Define the unit ball centered at the origin as $B=\{x\in\mathbb{R}^d\mid \|x\|\leq 1\}$.

Define the dual set of set $X$ as $X^*=\{y\in\mathbb{R}^d\mid\langle x,y \rangle\leq 1\ \forall x\in X\}$.

I'm attempting to prove that for any set $C\subseteq\mathbb{R}^d$ it holds that $C=B$ if and only if $C=C^*$. I've managed to prove the implication from the right to the left by the Cauchy-Schwarz inequality.

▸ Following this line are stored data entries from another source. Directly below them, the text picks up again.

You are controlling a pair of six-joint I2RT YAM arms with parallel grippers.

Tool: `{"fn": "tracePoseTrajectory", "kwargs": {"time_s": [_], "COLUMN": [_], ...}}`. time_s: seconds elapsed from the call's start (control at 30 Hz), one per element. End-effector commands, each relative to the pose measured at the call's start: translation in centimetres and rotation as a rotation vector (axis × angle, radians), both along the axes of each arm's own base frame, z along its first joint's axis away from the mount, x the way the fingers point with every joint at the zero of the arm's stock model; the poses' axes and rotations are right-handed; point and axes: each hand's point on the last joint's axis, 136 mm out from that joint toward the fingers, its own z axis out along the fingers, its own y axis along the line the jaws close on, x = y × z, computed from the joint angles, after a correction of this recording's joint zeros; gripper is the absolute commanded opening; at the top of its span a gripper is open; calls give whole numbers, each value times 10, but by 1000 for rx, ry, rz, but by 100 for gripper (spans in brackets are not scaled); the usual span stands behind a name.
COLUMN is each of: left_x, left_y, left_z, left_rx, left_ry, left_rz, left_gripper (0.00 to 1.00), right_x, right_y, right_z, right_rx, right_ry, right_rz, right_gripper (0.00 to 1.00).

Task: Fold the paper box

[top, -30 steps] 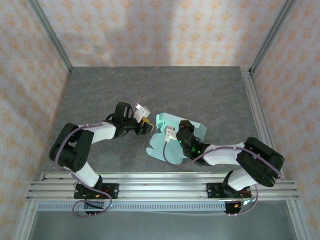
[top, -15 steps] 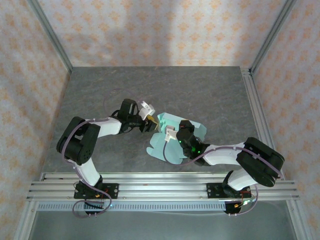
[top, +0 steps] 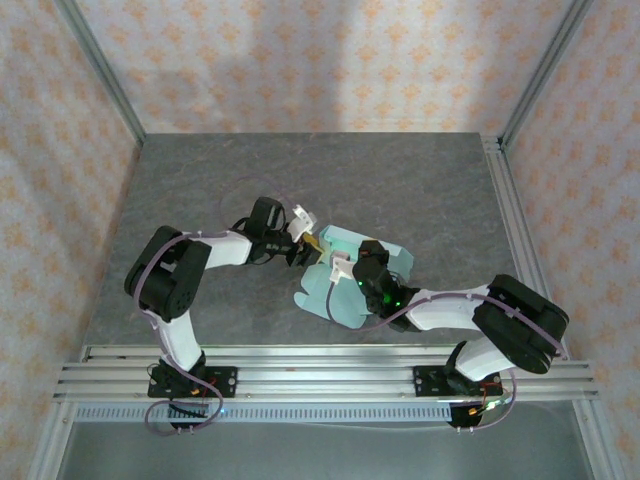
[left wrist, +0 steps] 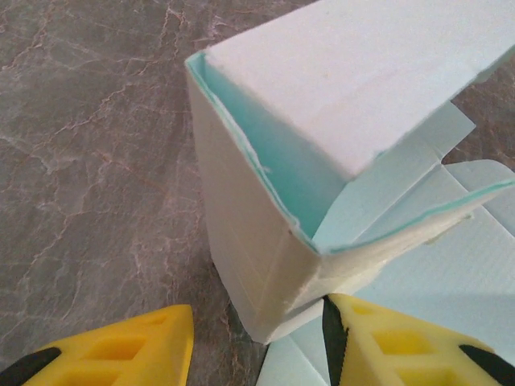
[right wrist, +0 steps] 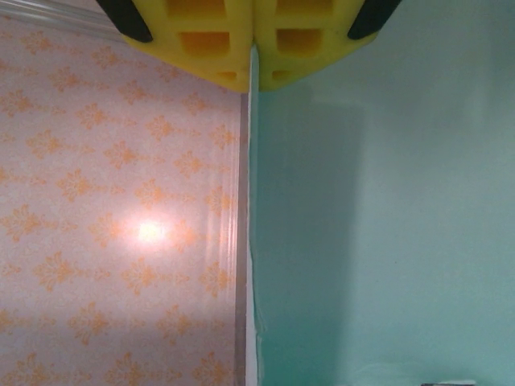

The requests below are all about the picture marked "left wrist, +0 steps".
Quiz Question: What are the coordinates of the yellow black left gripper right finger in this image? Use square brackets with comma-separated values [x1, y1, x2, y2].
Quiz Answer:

However, I'm having some trouble with the converse implication. In particular, how to prove that $C=B$ implies $C^*\subseteq C$?

Answer 1

Ok, I think I got it. Thanks to @AhmedHussein for the hint.

Take any $y\in B^*$. If $y=0$, then clearly $y\in B$, so assume otherwise. Notice that $\frac{1}{||y||}y\in B$, and thus by the definition of $B^*$ it holds that $\langle\frac{1}{||y||}y, y\rangle\leq 1$.

Extract the coefficient: $\frac{1}{||y||}\langle y, y\rangle\leq 1$. Multiply both sides by $||y||$: $\langle y, y\rangle\leq ||y||$

We can now substitute $||y||^2=\langle y,y \rangle$ and obtain inequality: $||y||^2\leq ||y||$. This is true only if $||y||\leq 1$. Hence, $y$ belongs to $B$.

Answer 2

Hint:

For $y \in B^*$, notice that if $y \neq 0$ then $\frac1{\|y\|} y \in B$.

Answer 3

Suppose $C=C^*$, you have $<x,x>=\|x\|\leq 1$ since $x\in C,x\in C^*$ thus $C\subset B$. This implies $B^*=B\subset C^*=C$ since it is easily shown that $X\subset Y$ implies $Y^*\subset X^*$. done.